- STORED DATA:
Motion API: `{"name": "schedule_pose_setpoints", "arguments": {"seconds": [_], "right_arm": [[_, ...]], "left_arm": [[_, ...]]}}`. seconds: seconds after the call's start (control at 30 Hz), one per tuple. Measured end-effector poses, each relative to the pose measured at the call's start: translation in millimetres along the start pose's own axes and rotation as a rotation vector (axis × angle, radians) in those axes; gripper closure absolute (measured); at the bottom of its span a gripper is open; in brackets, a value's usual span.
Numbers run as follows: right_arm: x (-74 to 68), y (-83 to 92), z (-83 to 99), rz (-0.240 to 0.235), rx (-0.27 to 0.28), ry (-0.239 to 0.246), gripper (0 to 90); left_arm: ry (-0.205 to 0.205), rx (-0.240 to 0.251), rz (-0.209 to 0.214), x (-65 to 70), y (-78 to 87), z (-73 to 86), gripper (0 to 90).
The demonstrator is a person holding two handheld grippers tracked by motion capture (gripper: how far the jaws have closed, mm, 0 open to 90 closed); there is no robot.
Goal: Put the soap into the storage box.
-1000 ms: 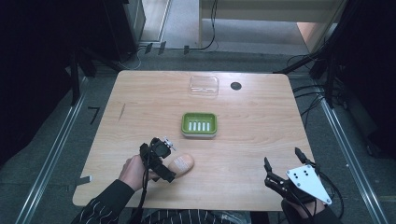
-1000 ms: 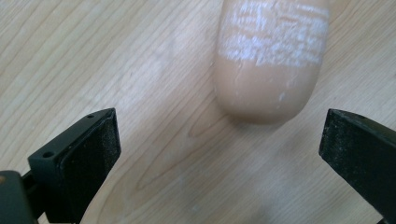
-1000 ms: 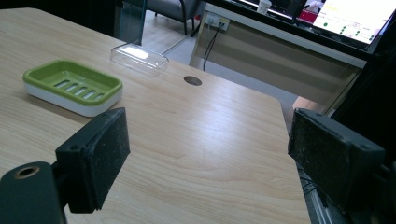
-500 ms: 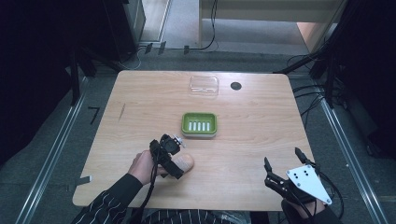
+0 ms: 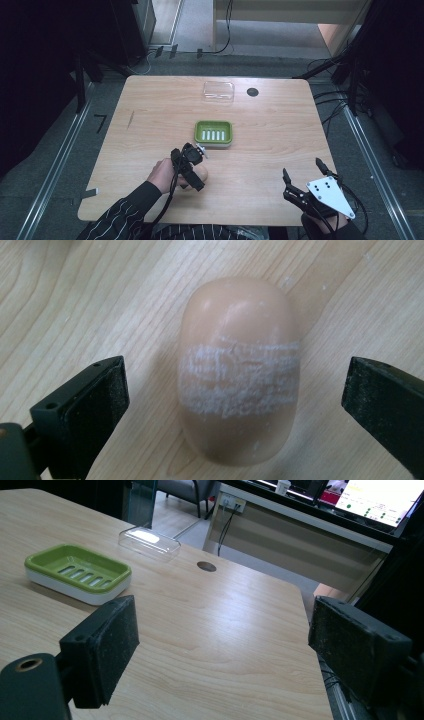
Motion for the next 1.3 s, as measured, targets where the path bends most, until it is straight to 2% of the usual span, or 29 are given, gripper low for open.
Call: {"name": "schedule_pose_setpoints", "arguments": {"seconds": [0.33,0.47,0.63,0.77,0.8,0.87,1.07,1.13,1.3], "right_arm": [[0.0,0.1,0.2,-0.002,-0.001,-0.001,13.5],[-0.2,0.2,0.1,-0.003,0.000,0.001,13.4],[-0.4,0.0,-0.1,-0.001,0.001,0.004,13.4],[-0.3,-0.1,-0.1,-0.002,0.001,0.003,13.4],[-0.4,0.2,0.0,-0.001,0.001,0.001,13.4],[-0.4,0.2,0.1,-0.002,0.001,0.001,13.4],[-0.2,0.1,0.1,-0.005,0.000,0.002,13.4],[-0.2,0.2,0.1,-0.004,0.001,0.002,13.4],[-0.2,0.4,0.1,-0.003,0.002,0.001,13.4]], "left_arm": [[-0.031,-0.022,-0.001,1.6,-3.6,-4.3,0.0],[-0.031,-0.022,-0.008,1.5,-5.3,-4.6,0.0],[-0.047,-0.043,-0.012,1.2,-8.5,-8.1,13.1],[-0.042,-0.044,-0.014,0.9,-10.6,-9.8,14.9],[-0.047,-0.060,-0.016,0.4,-10.2,-10.5,15.6],[-0.036,-0.050,-0.014,0.8,-12.0,-11.1,17.6],[-0.024,-0.061,-0.012,-2.2,-13.6,-9.9,22.6],[-0.029,-0.064,-0.010,-3.5,-13.0,-9.3,23.2],[-0.016,-0.061,-0.026,-1.0,-12.1,-8.0,28.6]]}}
Point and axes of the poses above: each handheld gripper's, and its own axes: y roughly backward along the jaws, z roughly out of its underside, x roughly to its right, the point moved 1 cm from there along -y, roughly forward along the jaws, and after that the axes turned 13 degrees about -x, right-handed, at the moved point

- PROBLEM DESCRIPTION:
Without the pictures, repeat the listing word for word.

- SOLUTION TO THIS EXERCISE:
Motion API: `{"name": "schedule_pose_setpoints", "arguments": {"seconds": [_], "right_arm": [[_, ...]], "left_arm": [[_, ...]]}}`. seconds: seconds after the call's start (control at 30 Hz), one per tuple. Measured end-effector poses, each relative to the pose measured at the call's start: translation in millimetres along the start pose's own axes and rotation as a rotation vector (axis × angle, radians) in those axes; gripper closure absolute (measured); at the bottom of its span a gripper is open; in brackets, a value's usual span.
Numbers run as follows: right_arm: x (-74 to 68), y (-83 to 92), z (-83 to 99), rz (-0.240 to 0.235), rx (-0.27 to 0.28), ry (-0.239 to 0.246), gripper (0 to 90); left_arm: ry (-0.205 to 0.205), rx (-0.240 to 0.251), rz (-0.209 to 0.214), x (-65 to 70), y (-78 to 87), z (-73 to 86), gripper (0 to 90).
The demonstrator is a person holding two handheld grippers tracked by motion capture (gripper: how far the jaws have closed, mm, 0 open to 90 closed); there is no robot.
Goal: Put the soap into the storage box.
-1000 ms: 
-1000 ms: 
-1000 ms: 
-500 ms: 
+0 ms: 
Motion for the next 1.3 s, as measured, targets where the path bends most, until it is straight to 2% of the usual span, or 29 are given, gripper low for open.
Call: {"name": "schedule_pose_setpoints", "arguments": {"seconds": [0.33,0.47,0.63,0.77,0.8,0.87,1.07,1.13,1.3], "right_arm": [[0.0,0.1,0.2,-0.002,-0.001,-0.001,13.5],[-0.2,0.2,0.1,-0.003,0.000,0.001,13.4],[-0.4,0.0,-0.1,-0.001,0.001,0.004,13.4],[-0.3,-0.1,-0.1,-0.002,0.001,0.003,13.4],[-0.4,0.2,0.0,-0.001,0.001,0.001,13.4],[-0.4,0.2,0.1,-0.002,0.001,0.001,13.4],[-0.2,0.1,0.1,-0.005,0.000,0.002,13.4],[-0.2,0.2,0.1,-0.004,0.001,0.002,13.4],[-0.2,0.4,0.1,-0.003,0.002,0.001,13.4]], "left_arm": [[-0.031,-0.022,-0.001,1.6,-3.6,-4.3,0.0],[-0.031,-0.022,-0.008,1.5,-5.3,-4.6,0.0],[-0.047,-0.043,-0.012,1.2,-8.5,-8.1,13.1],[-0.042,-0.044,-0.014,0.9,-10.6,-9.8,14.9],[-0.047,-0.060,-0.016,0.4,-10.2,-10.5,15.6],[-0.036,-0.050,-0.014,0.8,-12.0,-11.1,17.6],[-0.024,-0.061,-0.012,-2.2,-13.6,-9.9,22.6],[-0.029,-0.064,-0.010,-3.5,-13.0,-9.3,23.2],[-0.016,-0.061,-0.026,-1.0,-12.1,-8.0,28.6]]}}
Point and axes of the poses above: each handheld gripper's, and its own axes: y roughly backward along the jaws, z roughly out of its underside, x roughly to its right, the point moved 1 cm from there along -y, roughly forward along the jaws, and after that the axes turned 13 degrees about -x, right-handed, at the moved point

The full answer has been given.